I remember over 35 years ago challenging the Provost of Chelmsford Cathedral about the proposed re-ordering, renovation of the organ, and creation of a choir endowment. This was a substantial amount of money (I can’t remember how much) and I questioned whether it would be better spent on the poor. His response was that for some people it is the architecture or the music that first draw them to church; at the time I think I was content to let this past.
However, this leads to the question of whether the relief of physical poverty should take precedence over spiritual poverty or vice versa. Maslow’s hierarchy of needs clearly suggests that for an individual physical poverty has to be dealt with before spiritual poverty, but is this true for society?
The more I think about this the less sure I am.
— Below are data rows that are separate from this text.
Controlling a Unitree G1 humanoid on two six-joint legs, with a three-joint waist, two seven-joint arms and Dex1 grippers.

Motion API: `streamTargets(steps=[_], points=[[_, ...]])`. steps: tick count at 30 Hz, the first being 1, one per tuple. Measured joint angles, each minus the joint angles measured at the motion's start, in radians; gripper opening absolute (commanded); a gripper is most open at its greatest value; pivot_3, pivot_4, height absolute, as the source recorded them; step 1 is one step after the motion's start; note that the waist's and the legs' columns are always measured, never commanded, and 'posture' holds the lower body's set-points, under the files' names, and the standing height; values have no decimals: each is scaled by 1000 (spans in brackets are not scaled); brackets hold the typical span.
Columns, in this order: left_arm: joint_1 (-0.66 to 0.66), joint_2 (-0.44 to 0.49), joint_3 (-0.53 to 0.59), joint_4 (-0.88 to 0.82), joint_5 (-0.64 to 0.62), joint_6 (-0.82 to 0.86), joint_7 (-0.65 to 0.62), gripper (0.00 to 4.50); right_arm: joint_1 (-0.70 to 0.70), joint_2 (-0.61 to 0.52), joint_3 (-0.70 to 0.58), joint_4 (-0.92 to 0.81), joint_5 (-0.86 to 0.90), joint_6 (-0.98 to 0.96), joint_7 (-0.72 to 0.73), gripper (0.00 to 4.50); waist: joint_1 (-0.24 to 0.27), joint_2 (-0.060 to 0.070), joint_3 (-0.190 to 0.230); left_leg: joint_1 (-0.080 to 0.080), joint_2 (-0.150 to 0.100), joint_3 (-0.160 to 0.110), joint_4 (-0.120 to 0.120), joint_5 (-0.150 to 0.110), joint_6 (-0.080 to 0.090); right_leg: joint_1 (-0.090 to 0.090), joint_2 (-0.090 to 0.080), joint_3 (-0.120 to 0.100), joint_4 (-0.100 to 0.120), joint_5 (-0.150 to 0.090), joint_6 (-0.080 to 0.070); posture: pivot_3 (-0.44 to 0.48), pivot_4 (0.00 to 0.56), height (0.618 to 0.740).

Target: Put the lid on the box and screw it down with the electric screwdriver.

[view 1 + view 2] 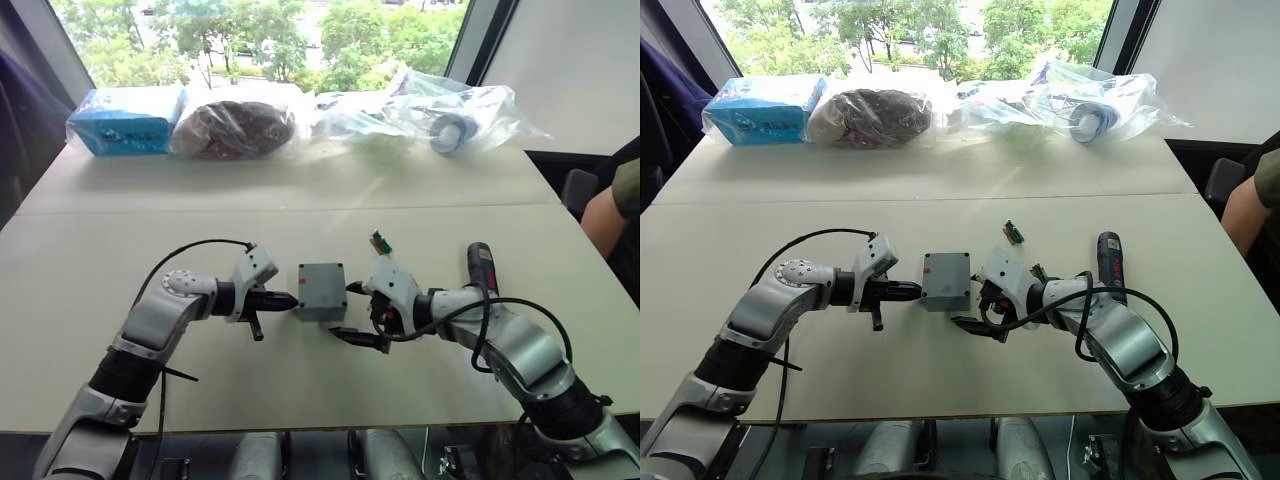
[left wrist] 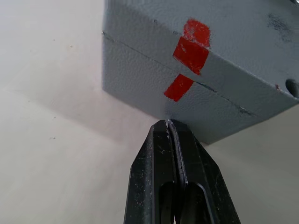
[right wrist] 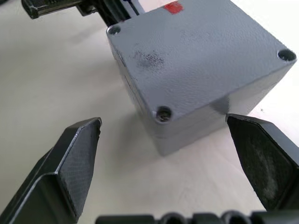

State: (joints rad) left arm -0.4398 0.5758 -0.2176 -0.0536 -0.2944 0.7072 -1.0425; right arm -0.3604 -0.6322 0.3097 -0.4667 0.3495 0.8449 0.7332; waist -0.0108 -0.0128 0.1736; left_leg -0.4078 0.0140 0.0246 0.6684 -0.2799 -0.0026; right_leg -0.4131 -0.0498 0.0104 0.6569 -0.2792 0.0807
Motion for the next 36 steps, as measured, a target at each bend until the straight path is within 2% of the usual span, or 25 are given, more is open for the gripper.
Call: streamTargets(steps=[7, 11, 15, 17, 25, 26, 29, 36], points=[[-8, 7, 1, -1, -2, 0, -1, 0, 24, -8, -31, -35, 17, 25, -2, 4454, 2, 0, 0, 0, 0, 0, 0, 0, 0, 0, 0, 0, 0, 0, 0, 0, 150, 740], [-35, 72, 29, 1, -16, 4, -31, 0, 79, -50, -196, -153, 95, 107, -16, 4454, 1, 0, 0, 0, 0, 0, 0, 0, 0, 0, 0, 0, 0, 0, 0, 0, 150, 740], [-105, 108, 81, -32, -78, 37, -69, 0, 108, 25, -422, -205, 175, 154, -112, 4454, 2, 0, 0, 1, 0, -1, 0, 0, 0, 1, 0, 0, 1, 0, 0, 0, 150, 740], [-130, 116, 88, -62, -113, 58, -88, 0, 148, 21, -463, -202, 163, 151, -153, 4454, 3, 0, 0, 0, 0, 0, 0, 0, 0, 1, 0, 0, 0, 0, 0, 0, 150, 740], [-209, 119, -6, -155, -125, 44, -141, 0, 274, 36, -456, -74, 55, 56, -254, 4454, -2, 0, 0, 1, -1, 1, 0, 0, 0, 1, 1, 2, 1, 0, 0, 0, 150, 740], [-213, 119, -14, -153, -122, 40, -144, 0, 280, 37, -450, -67, 45, 39, -257, 4014, -5, 0, 0, 1, 0, 1, 0, 0, 0, 0, 2, 2, 1, 0, 0, 0, 150, 740], [-231, 105, -25, -141, -119, 22, -144, 0, 276, 49, -435, -38, 25, -2, -268, 3119, -3, 0, 0, 1, 1, 1, 0, 0, 0, 0, 3, 2, 2, 0, 0, 0, 150, 740], [-241, 96, -26, -95, -107, 4, -143, 0, 274, 68, -415, 44, 1, -65, -277, 3119, -1, 0, 0, 1, 1, 1, 0, 0, 0, 0, 3, 2, 2, 0, 0, 0, 150, 740]])
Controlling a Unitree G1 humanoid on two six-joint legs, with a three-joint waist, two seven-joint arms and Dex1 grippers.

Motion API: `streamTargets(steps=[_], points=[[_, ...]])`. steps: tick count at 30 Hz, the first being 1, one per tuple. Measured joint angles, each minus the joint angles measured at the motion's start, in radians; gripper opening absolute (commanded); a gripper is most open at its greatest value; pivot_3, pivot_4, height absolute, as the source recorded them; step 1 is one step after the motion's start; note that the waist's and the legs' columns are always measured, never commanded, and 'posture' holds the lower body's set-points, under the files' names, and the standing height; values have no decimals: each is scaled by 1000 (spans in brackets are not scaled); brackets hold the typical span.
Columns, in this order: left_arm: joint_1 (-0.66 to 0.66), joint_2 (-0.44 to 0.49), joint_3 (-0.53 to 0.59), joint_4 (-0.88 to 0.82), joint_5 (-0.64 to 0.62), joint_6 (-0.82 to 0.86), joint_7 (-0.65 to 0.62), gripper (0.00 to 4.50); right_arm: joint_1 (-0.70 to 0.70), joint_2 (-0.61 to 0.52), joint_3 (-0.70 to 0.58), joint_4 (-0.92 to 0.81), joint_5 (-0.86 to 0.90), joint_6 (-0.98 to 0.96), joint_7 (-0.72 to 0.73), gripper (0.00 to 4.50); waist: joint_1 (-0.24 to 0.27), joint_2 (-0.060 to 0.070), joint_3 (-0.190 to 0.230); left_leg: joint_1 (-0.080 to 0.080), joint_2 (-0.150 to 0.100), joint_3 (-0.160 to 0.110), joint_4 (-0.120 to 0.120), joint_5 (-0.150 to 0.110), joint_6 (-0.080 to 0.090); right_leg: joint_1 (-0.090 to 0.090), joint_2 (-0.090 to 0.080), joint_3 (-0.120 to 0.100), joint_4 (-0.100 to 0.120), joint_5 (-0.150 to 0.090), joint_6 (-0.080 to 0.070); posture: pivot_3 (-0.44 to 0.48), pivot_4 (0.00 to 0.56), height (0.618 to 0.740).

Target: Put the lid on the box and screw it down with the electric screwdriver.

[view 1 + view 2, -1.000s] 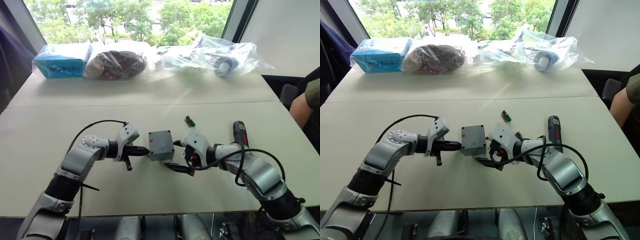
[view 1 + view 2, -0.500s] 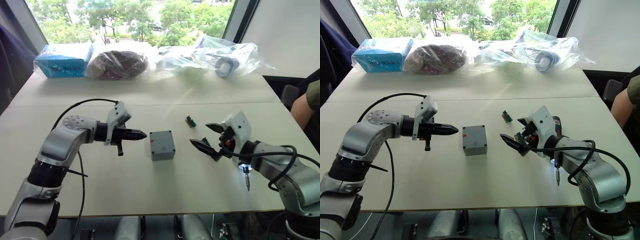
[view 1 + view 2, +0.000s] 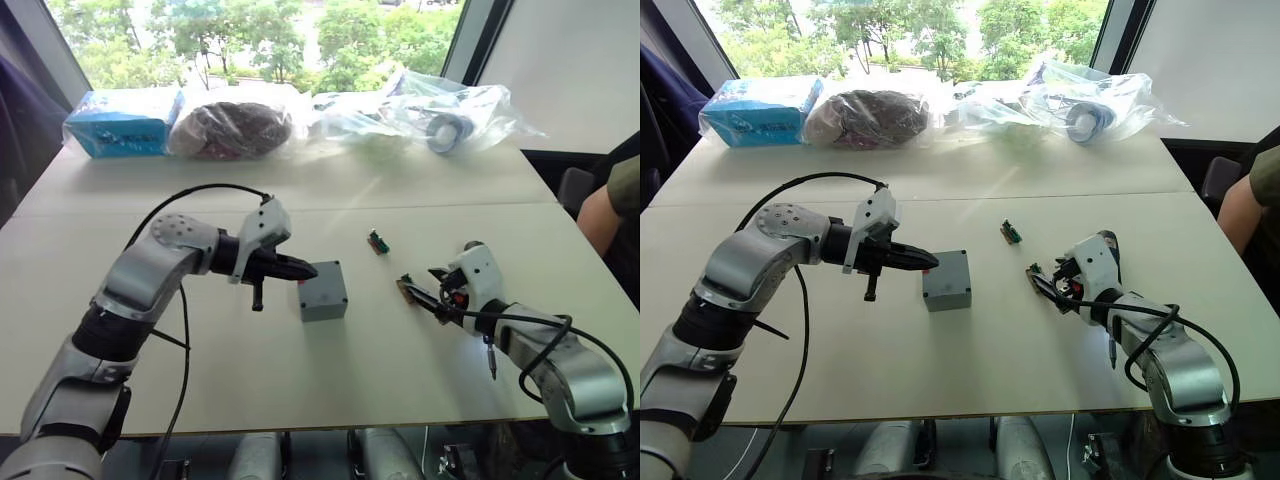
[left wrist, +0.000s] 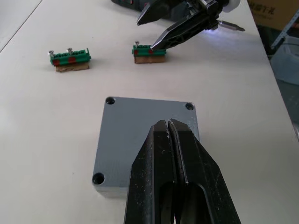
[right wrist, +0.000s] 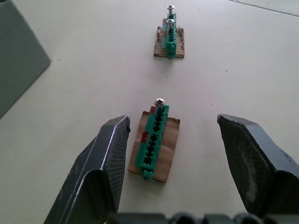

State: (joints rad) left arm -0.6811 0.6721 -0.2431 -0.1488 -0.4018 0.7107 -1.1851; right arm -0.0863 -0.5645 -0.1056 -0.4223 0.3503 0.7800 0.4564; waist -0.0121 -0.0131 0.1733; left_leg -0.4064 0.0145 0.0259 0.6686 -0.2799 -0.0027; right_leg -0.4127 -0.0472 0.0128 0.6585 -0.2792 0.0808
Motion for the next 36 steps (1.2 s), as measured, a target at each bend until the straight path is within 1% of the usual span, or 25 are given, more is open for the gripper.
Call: streamTargets(steps=[7, 14, 15, 17, 21, 22, 36], points=[[1, -15, 1, 10, -4, 6, 16, 0, -40, 15, 20, 55, -15, -44, 0, 3119, 0, 0, 0, 0, 0, 0, 0, 0, 0, 0, 0, 0, 0, 0, 0, 0, 150, 740], [7, -24, 16, 12, -24, 26, 37, 0, -48, 22, 33, 66, -22, -54, 2, 3119, 0, 0, 0, 0, 0, 0, 0, 0, 0, 0, 0, 0, 0, 0, 0, 0, 150, 740], [8, -24, 20, 12, -24, 26, 38, 0, -49, 28, 39, 68, -22, -56, 2, 2605, 0, 0, 0, 0, 0, 0, 0, 0, 0, 0, 0, 0, 0, 0, 0, 0, 150, 740], [10, -23, 21, 11, -24, 27, 40, 0, -52, 36, 51, 75, -24, -60, 2, 1964, 0, 0, 0, 0, 0, 0, 0, 0, 0, 0, 0, 0, 0, 0, 0, 0, 150, 740], [18, -23, 21, 11, -24, 28, 46, 0, -60, 39, 58, 78, -30, -69, 0, 334, 0, 0, 0, 0, 0, 0, 0, 0, 0, 0, 0, 0, 0, 0, 0, 0, 150, 740], [21, -23, 21, 12, -23, 27, 47, 0, -62, 43, 58, 80, -31, -71, -1, 87, 0, 0, 0, 0, 0, 0, 0, 0, 0, 0, 0, 0, 0, 0, 0, 0, 150, 740], [41, -19, 21, 22, -22, 20, 47, 0, -62, 52, 63, 83, -34, -73, 0, 87, 0, 0, 0, 0, 0, 0, 0, 0, 0, 0, 0, 0, 1, 0, 0, 0, 150, 740]])
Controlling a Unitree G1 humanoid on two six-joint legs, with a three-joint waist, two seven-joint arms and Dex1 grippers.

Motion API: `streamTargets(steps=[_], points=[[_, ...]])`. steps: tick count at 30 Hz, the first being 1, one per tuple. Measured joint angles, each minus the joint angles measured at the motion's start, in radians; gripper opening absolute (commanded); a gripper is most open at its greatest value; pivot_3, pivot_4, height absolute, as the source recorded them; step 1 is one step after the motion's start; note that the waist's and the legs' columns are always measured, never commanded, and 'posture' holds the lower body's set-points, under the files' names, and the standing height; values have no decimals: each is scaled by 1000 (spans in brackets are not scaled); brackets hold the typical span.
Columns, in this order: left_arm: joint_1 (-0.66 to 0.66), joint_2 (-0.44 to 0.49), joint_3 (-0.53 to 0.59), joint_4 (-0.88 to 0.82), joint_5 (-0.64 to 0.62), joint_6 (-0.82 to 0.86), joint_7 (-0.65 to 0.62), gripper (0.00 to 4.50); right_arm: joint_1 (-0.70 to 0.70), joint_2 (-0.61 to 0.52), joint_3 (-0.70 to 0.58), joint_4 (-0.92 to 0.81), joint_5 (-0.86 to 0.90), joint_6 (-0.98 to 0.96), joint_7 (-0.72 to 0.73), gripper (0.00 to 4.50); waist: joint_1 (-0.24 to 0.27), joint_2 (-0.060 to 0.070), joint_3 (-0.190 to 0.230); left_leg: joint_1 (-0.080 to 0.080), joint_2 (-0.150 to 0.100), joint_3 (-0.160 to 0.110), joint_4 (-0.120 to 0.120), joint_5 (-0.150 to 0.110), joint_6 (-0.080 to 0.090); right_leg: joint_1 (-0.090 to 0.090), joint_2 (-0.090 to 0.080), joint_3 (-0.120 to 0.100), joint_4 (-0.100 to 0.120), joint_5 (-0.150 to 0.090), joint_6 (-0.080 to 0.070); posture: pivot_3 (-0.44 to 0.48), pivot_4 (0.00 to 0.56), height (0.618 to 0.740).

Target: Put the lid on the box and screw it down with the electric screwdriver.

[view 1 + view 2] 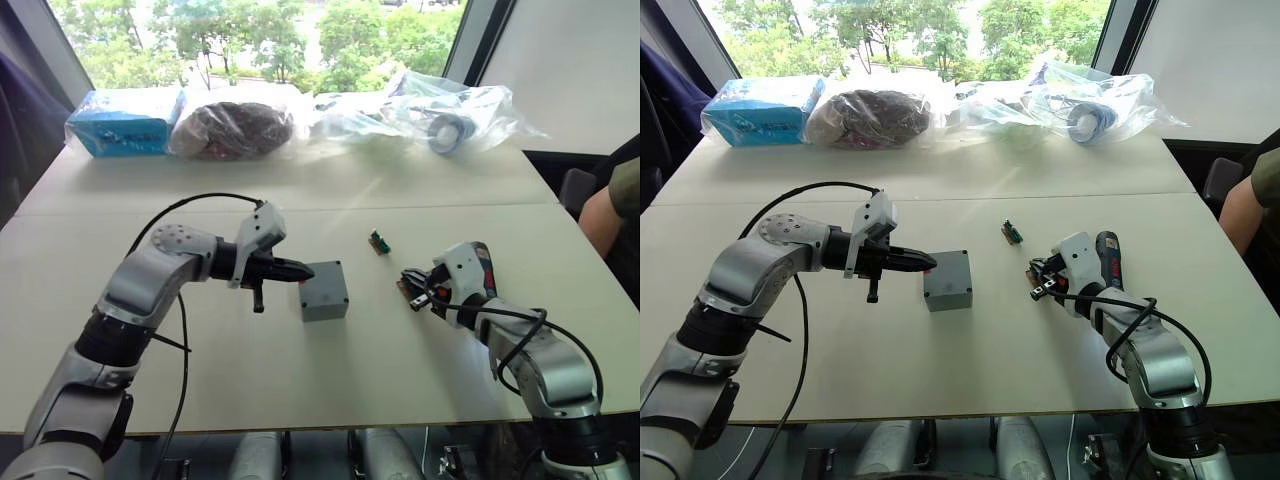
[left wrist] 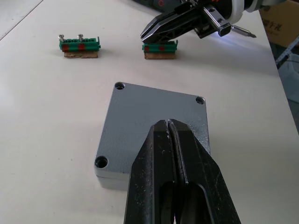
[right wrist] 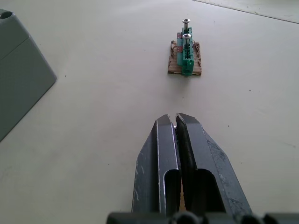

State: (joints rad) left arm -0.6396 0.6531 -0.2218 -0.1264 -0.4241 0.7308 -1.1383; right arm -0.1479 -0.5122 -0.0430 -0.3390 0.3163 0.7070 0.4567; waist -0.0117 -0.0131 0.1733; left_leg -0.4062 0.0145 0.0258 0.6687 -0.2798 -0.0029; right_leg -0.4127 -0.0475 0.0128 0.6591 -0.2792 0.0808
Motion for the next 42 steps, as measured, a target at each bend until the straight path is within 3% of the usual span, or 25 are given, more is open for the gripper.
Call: streamTargets(steps=[22, 29, 35, 42], points=[[7, 1, 1, 5, 0, 3, 11, 0, -84, -15, -50, -106, 74, 93, 4, 87, -1, 0, 0, 0, 0, 0, 0, 0, 0, 0, 0, 0, 1, 0, 0, 0, 150, 740], [7, 93, 55, 113, 3, -9, -6, 0, -238, 93, 104, -155, 126, 138, 14, 87, -5, 0, 0, 0, 1, 1, 0, 0, 0, -4, 2, 1, 4, 0, 0, 0, 150, 740], [18, 106, 85, 115, 1, -14, 4, 0, -246, 136, 198, -74, 86, 101, 14, 87, 1, 0, 0, -1, -3, 3, 1, 0, 0, -4, -3, 1, 4, 0, 0, 0, 150, 740], [57, 107, 92, 74, -5, 7, 19, 0, -257, 135, 206, -47, 65, 74, 26, 87, -1, 0, 0, -1, -1, 2, 1, 0, 0, -4, -2, 1, 5, 0, 0, 0, 150, 740]])
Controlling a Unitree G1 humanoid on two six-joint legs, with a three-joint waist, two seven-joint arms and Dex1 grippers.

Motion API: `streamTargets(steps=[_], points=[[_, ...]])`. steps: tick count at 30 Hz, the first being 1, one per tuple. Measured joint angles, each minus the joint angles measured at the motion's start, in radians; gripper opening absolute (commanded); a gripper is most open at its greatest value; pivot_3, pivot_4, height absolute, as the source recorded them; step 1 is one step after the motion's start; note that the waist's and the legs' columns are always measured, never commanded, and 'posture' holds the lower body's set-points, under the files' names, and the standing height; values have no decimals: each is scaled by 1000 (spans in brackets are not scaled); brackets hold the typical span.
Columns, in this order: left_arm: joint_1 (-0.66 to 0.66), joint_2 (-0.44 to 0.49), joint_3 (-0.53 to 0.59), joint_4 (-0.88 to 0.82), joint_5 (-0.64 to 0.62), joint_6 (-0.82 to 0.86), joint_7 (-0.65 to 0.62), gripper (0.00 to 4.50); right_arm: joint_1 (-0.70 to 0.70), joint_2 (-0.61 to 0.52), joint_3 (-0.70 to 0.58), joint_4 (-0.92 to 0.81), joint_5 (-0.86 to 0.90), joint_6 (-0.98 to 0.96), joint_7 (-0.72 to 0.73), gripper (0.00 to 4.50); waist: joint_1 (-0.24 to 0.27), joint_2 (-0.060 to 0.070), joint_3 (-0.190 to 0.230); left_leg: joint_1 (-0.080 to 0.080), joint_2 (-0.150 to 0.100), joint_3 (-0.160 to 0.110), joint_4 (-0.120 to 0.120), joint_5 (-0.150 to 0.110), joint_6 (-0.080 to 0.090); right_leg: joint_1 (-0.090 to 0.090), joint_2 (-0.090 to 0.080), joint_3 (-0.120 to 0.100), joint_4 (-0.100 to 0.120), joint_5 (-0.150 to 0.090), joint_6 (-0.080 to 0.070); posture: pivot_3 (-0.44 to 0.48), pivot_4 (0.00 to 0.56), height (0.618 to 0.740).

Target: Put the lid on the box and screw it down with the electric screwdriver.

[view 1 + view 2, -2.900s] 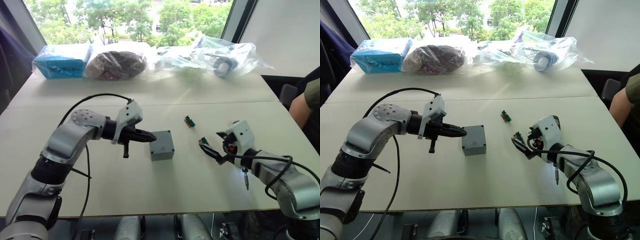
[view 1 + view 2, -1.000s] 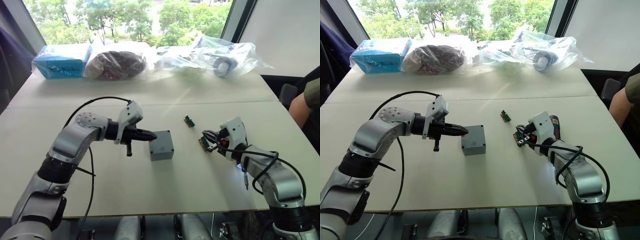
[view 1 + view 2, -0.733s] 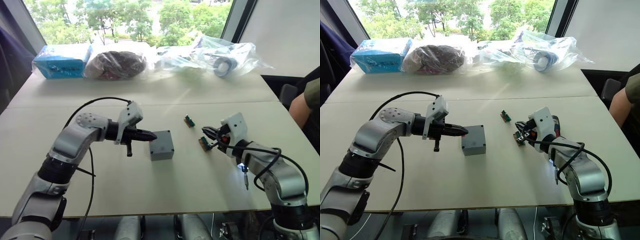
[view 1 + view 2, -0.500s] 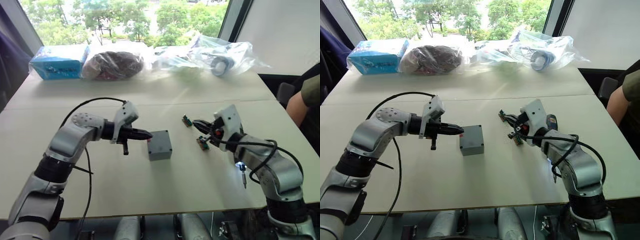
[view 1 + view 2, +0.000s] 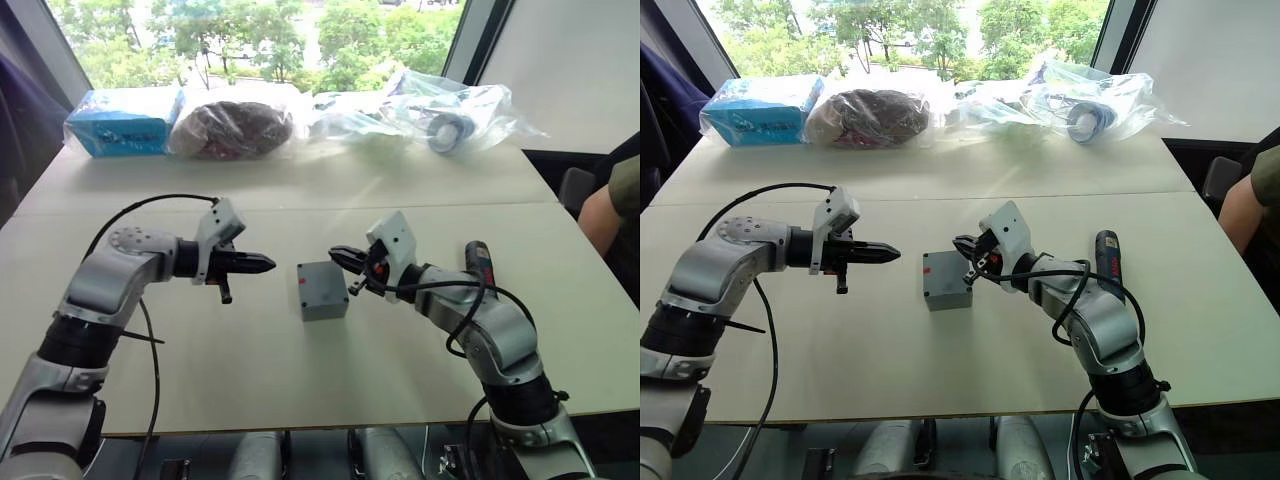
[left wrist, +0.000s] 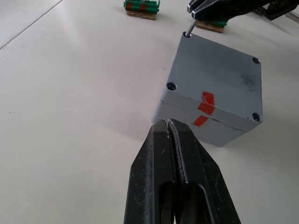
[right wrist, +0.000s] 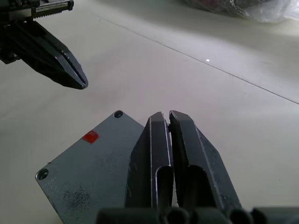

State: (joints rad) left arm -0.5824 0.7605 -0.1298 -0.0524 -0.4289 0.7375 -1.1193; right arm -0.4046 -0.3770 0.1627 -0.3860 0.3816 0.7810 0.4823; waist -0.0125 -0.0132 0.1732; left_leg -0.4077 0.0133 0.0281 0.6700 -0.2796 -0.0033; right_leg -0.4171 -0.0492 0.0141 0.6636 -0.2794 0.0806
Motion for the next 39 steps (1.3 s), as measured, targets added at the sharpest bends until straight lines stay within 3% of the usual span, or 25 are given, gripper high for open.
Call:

I can see a case for saying that everybody should be raised up at the same rate, but I can also see a case for wondering whether, if some are raised further up the pyramid, it might speed up the rate at which others climb it.
Now, I accept that this is slightly different from the question about whether church money is better spent on churches or people, but not perhaps that much.
The other issue is where the money comes from; whether we like it or not there are large sums of money available for buildings which aren’t available for poor people (eg the Heritage Lottery Fund – whatever else you may think of that).
Different people respond to different issues in different ways. I know of churches where people will give to the fabric fund rather than the general fund; and if any parish priest were to suggest closing a church…
For me the question boils down to whether it is effective (pragmatist that I am). And I don’t know the answer to that. Where do you stand?